Let me illustrate. I’ll give you an insider glimpse. Nate might not like one of his minions showing the magic behind the curtain, but here it is. This is my inner dialog while reading a recent story: “Tim, the Boy Who Thought About the Army,” which is not a real story submitted to Bartleby Snopes, but you should get the idea.

  • The facts are all here. But when does this take place? Had the Army recruiter ever been around Tim before? Was the sergeant really gay? What’s the difference between hueys and choppers? I should google that later.
  • Maybe this should take place in a circus instead. Like a metaphor. What did it all smell like? Wouldn’t Tim get dust in his eye doing that? Would he want to join the circus or the army? If it were the circus, would he have any empathy for the poor animals or maybe the carnies? Did they really have small hands (the carnies)? Would it be better if one escapes (the animals)? Maybe leaves a scar? Maybe a carny leaves a scar? Is it ‘carny’ or ‘carney’…?
  • The circus animals are like the oppressed nations that bad armies beat up. Maybe circus is not such a good metaphor for army. This story might be better if it weren’t so literal though… blah, blah, blah.

You’ll note that, while it may sound like I missed my meds today, in fact editors really can get this distracted reading your story.

You wrote the story. You know what’s coming next. I don’t.

It’s like typing into Google. You (the author) type the letter ‘C‘ and Google (the editor) has 75 ideas of what might come next, based on past experience. You’re actually going to type, “Carpenter” but silly Google guesses, “Is it Colon? Columbus? Capillary? I bet it’s Cancer! Cancer is really popular today – especially since you accidentally clicked on an advert for Home Cancer Care last Christmas. Hope everything is okay there. Oooo! Maybe it’s Christmas! Is it Christmas? Is it?”

“No, Google. It’s not ‘Christmas’… Ok, now it is Christmas, because that would make my Carpenter story about Jesus more ironic.” Friggin’ Ben Bailey was right about Google.

I digress. Editors who may have mild autism spectrum disorders aside, I do have a point.

As an author, you get one shot with any given editor. Don’t waste it. If you haven’t worked out the editor’s reading experience – anticipated their questions (and answered the ones that are worth answering) in the body of your work – then by the time you submit it, your story is probably a miss.

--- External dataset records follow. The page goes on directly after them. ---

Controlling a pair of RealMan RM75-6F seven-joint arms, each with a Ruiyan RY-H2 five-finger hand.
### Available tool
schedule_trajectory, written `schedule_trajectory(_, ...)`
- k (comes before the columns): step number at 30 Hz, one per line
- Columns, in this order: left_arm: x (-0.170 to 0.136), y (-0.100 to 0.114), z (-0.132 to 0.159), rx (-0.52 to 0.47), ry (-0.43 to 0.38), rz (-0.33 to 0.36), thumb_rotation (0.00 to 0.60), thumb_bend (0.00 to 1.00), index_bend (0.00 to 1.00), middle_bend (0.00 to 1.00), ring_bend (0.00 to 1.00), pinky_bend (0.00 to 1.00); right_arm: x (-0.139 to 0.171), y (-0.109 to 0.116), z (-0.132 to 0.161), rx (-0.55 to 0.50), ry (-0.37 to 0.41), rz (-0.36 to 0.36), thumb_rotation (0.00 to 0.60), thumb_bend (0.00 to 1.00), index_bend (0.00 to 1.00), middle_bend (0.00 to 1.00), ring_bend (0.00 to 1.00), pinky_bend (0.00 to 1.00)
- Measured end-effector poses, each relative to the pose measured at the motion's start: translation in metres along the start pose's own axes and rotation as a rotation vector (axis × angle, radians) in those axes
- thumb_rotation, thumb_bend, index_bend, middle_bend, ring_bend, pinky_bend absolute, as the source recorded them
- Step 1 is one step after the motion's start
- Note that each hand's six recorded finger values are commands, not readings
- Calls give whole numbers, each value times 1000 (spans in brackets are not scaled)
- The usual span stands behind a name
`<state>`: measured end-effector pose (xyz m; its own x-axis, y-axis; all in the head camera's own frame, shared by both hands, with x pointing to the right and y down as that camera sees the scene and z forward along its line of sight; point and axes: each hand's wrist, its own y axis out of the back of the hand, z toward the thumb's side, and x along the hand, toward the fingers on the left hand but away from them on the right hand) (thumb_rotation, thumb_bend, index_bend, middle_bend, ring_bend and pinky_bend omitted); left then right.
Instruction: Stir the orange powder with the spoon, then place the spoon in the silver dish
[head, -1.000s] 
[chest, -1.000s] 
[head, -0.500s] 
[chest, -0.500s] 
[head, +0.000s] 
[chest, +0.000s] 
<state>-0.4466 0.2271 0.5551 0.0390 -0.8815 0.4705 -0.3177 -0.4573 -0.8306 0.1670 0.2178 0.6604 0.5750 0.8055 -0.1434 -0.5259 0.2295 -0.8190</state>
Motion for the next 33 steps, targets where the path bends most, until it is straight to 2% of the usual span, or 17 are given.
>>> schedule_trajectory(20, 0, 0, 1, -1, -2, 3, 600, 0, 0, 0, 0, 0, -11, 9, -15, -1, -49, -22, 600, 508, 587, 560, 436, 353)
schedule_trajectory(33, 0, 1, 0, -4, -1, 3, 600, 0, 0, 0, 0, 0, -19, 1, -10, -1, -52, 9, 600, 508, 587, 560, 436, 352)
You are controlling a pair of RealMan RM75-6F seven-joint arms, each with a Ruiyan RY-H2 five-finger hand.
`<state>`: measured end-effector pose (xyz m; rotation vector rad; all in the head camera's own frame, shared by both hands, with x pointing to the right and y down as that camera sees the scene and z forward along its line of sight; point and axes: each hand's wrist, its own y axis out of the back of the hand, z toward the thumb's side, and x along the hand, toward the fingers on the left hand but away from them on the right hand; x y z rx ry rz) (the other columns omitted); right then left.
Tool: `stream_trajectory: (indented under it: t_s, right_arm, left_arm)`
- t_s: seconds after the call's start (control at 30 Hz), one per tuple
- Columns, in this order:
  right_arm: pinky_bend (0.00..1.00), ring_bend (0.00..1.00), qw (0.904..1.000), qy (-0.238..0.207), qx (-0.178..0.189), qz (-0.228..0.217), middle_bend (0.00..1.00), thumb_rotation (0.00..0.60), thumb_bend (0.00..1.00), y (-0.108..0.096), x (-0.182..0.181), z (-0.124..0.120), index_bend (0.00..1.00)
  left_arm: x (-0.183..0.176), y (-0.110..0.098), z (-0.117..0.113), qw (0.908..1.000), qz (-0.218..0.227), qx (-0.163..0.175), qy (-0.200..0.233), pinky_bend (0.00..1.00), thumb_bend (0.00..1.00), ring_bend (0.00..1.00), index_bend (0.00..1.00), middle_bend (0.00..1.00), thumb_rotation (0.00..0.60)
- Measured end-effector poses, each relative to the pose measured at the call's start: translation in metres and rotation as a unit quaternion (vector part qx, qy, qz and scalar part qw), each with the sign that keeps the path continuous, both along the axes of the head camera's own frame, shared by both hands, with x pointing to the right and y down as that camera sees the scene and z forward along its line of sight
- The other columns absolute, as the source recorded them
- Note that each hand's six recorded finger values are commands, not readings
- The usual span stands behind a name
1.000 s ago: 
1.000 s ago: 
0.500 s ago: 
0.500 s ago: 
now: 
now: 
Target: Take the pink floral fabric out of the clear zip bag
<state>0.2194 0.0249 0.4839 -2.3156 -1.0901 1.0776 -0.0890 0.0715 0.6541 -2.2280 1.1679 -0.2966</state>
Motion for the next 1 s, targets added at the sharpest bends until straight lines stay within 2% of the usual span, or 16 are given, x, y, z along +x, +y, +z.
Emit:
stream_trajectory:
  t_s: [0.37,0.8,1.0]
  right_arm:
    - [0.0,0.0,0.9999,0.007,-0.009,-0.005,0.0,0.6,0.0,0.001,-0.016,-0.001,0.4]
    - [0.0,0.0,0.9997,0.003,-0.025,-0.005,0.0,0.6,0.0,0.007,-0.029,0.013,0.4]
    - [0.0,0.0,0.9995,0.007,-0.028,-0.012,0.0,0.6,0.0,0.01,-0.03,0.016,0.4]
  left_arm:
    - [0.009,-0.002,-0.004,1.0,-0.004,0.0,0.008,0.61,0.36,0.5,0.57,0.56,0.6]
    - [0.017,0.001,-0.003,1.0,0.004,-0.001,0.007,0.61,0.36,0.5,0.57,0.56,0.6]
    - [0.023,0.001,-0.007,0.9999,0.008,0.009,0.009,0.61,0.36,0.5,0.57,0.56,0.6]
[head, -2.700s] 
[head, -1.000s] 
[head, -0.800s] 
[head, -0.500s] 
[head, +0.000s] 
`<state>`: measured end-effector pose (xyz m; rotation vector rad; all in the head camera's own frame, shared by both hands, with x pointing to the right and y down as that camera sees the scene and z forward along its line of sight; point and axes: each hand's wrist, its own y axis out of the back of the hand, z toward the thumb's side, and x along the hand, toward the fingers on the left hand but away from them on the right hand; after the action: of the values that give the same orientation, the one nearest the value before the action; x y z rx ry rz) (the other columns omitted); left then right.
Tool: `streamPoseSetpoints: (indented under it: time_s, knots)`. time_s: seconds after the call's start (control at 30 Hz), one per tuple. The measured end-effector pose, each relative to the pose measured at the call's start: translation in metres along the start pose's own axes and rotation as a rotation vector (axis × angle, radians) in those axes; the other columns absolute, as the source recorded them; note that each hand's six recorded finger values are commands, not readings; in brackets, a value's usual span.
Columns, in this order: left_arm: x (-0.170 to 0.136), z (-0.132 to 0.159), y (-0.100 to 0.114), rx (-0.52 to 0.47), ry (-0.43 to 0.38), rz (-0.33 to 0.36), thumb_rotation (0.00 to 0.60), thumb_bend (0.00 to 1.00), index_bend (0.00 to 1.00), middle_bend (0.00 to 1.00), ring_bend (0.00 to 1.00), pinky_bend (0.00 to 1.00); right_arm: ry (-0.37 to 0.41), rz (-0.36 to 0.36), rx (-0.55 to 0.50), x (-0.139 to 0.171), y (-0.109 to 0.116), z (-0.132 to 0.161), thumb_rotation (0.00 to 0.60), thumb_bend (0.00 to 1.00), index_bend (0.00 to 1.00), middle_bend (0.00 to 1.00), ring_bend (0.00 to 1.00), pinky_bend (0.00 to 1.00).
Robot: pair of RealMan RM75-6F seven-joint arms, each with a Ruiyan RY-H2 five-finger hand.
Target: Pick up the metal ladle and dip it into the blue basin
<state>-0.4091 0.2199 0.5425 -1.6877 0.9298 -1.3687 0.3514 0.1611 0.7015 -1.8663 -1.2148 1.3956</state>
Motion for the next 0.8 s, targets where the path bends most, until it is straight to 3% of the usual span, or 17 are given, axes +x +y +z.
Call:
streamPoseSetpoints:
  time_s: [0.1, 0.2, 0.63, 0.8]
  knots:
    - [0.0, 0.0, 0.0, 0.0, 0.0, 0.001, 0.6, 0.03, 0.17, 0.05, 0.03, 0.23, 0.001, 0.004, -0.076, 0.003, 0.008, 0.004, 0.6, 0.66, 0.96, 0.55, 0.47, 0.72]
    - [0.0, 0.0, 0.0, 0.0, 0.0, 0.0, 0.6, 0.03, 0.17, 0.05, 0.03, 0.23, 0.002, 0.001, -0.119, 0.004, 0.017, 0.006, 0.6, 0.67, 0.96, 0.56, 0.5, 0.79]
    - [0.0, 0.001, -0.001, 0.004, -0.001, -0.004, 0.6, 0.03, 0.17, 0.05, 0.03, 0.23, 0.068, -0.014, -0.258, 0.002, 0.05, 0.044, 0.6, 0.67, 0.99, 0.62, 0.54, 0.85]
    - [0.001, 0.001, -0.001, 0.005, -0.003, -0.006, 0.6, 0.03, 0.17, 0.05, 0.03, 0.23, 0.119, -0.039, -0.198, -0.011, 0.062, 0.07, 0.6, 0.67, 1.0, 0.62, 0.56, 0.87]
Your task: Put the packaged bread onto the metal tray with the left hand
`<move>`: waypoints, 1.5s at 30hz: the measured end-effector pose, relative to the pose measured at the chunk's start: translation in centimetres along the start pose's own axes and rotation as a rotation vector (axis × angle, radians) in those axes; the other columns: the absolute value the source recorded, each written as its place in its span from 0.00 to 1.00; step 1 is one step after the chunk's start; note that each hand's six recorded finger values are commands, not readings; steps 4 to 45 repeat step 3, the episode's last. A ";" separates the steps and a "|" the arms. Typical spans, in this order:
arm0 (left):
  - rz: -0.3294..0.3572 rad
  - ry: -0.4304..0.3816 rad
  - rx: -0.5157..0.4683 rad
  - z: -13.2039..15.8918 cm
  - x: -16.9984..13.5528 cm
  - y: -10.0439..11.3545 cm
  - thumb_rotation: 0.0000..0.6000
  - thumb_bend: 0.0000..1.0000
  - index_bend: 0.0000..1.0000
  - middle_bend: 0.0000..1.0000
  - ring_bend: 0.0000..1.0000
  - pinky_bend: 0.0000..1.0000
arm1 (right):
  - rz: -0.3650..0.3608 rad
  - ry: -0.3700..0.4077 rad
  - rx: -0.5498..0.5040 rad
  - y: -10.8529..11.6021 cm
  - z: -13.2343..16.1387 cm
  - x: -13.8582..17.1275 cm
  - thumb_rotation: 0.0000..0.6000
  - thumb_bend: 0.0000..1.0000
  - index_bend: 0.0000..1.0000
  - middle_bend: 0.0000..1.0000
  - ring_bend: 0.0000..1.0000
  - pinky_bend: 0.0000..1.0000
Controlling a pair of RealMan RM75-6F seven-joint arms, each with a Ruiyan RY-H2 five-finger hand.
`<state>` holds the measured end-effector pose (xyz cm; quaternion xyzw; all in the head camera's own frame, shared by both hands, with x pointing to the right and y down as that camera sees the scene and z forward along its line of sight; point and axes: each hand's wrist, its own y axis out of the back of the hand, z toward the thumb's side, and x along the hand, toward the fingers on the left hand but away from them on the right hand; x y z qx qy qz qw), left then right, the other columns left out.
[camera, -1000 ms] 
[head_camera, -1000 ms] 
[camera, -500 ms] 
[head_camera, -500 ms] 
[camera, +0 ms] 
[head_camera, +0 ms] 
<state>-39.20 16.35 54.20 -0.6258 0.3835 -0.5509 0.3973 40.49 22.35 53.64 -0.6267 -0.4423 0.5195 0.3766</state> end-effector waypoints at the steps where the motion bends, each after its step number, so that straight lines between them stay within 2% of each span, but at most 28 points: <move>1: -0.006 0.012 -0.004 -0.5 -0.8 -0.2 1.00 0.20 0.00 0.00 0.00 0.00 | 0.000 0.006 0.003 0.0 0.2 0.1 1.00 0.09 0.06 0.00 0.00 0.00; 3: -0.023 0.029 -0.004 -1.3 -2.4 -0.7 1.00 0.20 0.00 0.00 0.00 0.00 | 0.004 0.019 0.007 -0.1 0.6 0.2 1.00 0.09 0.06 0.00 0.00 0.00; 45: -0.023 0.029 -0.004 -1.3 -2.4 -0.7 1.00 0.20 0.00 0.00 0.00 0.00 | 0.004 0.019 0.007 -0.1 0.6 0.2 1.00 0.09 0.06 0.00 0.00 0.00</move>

We are not your workshop. I would love to share this crazed inner monologue with each and every writer who submits. If you as a writer are the type to get anything out of that kind of response to your own personal works, then you know it’s invigorating, refreshing to have a dialog. But there is no time for that kind of sharing when writing rejection letters. You get a few sentences and maybe some encouragement.

Stunningly, some writers don’t want to hear even that. They are just like the sculptor looking at that fat statue, unwilling or unable to see that, at some point, they committed to something in their writing that closed the door to a better possibility.

And if any of you want to argue with me that a fat David is good enough, I will personally email you a painful flick of the ear. You are worse than I am with your side-tracked thoughts. Just develop your work. Workshop it or have a friend read it or whatever it takes. Early on too, before you realize too late that (heaven, forbid) there is no polishing your turd.

Get it rock solid and bullet-proof by the time you submit. Believe me, it’s more fun for us to write accept letters.

Christopher T Garry is a Senior Assistant Editor for Bartleby Snopes Literary Magazine.